Nuevamente tenemos una parábola de Jesús con dos personajes que parecen antagónicos, sin embargo, están conectados entre sí y el uno es consecuencia del otro: existe el rico porque existe el pobre, y viceversa. En todas las parábolas del Evangelio los personajes que aparecen son anónimos, excepto en esta parábola en la que el pobre es llamado Lázaro, de esta manera los oyentes y lectores somos acercados a la realidad de la pobreza para conmovernos más.
El Señor usa un lenguaje y unas categorías propias de los judíos de su tiempo y nos describe de esta manera cómo ellos concebían la vida después de la muerte en dos estados: el seno de Abrahán (la meta de las personas piadosas) y el abismo (lugar de castigo). La intención de Jesús no es describirnos esos lugares sino, una vez más, hacer tomar conciencia a los discípulos de que el Reino de Dios exige posicionarse y elegir entre dos opciones, los valores propios del reino o los del mundo. Ese posicionamiento y determinación conlleva un proceso de conversión radical.

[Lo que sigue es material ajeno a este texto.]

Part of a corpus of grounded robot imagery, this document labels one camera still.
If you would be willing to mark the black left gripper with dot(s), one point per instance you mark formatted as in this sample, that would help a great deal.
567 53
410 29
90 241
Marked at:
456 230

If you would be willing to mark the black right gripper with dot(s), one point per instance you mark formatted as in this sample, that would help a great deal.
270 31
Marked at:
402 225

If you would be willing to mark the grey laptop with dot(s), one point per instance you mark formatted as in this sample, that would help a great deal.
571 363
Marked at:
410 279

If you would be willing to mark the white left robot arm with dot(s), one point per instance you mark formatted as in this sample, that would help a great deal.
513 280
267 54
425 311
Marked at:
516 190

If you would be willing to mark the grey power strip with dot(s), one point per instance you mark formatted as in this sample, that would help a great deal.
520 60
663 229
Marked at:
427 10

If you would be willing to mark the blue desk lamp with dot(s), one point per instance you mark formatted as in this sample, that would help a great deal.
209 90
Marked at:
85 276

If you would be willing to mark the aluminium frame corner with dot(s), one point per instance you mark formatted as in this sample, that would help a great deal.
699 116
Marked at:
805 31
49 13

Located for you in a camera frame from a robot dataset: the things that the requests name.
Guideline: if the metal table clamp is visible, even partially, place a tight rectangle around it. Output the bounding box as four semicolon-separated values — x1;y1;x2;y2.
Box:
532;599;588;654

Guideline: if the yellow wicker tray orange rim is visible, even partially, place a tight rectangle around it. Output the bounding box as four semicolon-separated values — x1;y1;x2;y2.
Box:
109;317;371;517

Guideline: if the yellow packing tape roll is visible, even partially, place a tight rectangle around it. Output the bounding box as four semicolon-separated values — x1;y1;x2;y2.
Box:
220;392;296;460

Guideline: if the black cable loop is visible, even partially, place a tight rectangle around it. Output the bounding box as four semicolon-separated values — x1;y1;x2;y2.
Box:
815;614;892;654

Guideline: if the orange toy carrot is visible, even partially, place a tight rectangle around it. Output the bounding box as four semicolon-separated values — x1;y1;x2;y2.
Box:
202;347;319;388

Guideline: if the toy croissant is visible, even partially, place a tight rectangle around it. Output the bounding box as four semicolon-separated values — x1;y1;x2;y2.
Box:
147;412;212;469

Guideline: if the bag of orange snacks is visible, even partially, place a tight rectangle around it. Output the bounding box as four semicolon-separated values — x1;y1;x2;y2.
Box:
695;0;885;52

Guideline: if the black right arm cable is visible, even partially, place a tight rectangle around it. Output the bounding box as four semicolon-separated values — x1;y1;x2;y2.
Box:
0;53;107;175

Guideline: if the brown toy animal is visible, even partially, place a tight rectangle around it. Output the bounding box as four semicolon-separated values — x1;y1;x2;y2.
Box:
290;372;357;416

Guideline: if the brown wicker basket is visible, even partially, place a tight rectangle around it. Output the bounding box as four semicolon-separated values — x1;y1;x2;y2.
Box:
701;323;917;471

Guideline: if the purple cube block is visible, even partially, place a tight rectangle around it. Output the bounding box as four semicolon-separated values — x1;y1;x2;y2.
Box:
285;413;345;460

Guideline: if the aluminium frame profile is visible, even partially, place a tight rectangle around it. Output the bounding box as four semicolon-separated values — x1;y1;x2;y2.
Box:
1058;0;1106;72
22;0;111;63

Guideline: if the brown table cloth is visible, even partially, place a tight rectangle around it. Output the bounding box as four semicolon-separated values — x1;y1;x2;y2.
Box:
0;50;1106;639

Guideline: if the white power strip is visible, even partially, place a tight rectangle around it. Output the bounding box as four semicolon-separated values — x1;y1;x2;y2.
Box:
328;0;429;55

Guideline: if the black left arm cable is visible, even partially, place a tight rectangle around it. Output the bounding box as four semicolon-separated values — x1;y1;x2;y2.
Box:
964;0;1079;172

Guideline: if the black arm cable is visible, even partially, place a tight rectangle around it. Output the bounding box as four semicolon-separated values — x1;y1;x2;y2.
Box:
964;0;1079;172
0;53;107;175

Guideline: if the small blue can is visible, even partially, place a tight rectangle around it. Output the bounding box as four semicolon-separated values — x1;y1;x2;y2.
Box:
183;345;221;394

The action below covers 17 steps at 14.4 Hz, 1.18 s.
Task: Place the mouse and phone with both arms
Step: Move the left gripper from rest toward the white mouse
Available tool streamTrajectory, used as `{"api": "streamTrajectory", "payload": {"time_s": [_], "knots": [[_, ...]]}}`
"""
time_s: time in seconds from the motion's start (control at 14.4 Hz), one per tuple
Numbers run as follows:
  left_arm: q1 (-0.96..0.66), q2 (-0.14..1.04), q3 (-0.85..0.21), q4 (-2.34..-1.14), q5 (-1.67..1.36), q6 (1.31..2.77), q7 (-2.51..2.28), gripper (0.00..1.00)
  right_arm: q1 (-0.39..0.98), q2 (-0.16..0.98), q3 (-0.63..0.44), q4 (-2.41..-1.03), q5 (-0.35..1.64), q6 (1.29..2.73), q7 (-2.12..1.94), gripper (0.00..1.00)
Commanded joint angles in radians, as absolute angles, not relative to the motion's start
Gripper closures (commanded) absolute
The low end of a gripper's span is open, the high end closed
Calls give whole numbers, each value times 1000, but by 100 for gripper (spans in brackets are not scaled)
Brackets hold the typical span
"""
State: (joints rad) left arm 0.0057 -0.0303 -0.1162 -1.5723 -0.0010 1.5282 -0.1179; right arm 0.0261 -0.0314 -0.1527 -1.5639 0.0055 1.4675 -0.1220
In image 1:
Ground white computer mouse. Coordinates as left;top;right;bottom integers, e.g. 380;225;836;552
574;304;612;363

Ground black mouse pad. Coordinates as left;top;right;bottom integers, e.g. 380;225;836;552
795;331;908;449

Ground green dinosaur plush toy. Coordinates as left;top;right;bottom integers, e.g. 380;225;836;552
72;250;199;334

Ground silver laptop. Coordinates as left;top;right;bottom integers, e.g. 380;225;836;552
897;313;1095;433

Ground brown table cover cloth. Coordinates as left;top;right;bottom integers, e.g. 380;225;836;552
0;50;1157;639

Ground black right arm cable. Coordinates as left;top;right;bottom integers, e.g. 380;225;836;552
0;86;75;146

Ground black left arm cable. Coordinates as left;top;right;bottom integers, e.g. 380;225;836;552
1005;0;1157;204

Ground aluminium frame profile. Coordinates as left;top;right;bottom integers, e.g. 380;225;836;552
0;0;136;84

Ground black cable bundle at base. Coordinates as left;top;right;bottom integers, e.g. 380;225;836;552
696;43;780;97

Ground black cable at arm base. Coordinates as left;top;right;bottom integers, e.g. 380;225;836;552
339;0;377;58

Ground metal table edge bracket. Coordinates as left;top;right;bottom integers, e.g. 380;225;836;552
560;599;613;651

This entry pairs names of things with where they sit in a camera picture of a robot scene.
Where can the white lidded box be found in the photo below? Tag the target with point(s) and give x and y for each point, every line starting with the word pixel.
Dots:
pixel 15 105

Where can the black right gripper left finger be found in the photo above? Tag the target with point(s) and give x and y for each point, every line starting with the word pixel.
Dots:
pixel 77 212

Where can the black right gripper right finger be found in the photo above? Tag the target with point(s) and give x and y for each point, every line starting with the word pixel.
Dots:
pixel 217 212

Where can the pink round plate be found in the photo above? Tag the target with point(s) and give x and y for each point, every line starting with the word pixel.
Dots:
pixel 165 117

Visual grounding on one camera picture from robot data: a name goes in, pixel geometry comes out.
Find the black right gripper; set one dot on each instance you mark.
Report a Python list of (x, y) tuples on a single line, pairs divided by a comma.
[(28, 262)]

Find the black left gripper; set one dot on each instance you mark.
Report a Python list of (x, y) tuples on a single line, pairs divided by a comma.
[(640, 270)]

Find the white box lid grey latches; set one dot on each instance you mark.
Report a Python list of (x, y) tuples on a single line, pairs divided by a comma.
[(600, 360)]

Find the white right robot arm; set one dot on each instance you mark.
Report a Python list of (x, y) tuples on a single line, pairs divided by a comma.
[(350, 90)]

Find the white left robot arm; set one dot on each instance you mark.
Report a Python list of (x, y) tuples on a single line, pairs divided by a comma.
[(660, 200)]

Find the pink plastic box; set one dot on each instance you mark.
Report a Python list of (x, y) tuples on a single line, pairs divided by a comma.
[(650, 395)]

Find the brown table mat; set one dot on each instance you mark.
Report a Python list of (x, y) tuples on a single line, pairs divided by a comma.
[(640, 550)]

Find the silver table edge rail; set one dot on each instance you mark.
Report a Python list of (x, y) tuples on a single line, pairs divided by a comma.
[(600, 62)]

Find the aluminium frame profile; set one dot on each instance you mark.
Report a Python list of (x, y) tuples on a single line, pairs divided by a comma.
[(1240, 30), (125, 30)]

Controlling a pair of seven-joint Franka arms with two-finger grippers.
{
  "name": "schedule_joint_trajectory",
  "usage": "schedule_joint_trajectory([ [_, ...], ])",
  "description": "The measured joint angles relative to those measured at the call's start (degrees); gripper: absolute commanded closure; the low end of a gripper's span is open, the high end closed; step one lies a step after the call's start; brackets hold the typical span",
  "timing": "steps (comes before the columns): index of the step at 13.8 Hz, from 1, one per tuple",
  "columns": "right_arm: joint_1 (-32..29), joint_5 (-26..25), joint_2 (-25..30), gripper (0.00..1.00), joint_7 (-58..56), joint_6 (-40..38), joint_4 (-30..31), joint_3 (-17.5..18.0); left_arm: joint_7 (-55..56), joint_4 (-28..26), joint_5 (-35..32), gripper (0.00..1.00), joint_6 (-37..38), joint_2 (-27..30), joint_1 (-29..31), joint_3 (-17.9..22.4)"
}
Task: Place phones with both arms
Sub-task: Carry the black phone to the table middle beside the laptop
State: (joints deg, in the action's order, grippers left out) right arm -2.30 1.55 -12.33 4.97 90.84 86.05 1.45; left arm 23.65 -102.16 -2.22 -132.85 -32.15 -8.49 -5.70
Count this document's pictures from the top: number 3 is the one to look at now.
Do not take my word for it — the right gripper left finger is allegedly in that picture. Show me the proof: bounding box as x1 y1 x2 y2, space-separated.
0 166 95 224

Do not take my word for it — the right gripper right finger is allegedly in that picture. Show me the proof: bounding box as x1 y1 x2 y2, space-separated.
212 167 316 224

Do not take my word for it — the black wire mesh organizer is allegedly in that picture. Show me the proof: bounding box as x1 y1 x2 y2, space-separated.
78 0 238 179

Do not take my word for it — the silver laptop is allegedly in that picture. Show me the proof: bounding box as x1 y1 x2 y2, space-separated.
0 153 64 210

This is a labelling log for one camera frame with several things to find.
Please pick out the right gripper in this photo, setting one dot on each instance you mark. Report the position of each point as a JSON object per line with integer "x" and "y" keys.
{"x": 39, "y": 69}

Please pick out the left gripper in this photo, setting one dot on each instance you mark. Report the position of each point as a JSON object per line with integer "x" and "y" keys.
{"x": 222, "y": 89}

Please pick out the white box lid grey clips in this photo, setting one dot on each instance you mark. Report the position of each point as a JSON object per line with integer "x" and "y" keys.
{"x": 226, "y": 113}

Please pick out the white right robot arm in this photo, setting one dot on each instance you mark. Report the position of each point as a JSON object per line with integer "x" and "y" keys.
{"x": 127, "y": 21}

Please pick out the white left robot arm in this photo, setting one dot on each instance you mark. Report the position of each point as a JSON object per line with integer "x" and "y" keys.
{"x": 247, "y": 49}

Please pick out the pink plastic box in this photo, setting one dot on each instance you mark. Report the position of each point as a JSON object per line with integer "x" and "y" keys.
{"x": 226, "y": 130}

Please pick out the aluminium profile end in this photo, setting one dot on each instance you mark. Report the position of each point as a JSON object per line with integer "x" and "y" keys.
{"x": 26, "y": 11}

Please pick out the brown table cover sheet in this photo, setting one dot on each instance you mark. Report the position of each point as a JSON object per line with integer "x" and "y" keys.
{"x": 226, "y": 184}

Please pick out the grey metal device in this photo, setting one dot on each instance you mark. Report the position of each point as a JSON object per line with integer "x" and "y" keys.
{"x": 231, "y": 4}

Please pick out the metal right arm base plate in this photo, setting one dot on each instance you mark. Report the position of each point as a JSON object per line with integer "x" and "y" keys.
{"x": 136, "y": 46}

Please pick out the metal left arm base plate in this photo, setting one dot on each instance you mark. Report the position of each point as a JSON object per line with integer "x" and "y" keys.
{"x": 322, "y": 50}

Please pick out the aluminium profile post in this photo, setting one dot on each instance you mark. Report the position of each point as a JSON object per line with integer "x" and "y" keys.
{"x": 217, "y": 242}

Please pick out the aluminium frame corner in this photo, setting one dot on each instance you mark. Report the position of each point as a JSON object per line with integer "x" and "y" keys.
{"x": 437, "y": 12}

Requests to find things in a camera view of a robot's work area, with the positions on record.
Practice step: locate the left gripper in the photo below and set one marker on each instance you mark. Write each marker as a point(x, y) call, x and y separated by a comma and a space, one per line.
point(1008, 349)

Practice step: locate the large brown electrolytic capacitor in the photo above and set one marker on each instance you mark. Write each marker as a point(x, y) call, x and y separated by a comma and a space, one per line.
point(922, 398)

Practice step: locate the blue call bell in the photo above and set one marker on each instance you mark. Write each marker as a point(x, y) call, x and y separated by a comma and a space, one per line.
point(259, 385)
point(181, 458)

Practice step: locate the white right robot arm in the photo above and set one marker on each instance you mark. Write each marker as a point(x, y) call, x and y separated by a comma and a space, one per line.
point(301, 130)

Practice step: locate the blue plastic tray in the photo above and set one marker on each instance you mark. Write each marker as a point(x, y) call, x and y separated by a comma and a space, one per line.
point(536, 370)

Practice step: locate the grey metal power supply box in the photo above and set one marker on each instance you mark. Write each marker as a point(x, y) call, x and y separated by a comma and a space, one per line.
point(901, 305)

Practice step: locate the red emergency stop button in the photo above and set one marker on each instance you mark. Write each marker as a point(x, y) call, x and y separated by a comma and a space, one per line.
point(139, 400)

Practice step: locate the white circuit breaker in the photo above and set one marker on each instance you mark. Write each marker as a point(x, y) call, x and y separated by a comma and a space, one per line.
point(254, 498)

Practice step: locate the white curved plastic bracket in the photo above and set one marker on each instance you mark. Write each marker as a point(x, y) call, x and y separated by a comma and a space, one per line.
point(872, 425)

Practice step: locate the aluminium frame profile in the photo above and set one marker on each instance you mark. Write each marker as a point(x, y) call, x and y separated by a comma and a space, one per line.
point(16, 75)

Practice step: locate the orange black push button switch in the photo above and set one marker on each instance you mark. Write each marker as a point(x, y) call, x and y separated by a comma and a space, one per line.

El Maestro lo que hace es ponernos los ejemplos del rico y el mendigo para resaltar como una actitud contraria al reino la falta de compasión, de solidaridad y de generosidad representada en el rico, que por su apego a lo material se encierra en su egoísmo y se desinteresa del prójimo. Lázaro se salva porque su actitud ha sido la contraria, ya que ha sabido vivir sin egoísmo ni soberbia, sin robar ni aprovechase de nadie. El mendigo ha sido víctima de la injusticia de los poderosos y se ha convertido en preferido de Dios junto a los últimos, los marginados y los que sufren.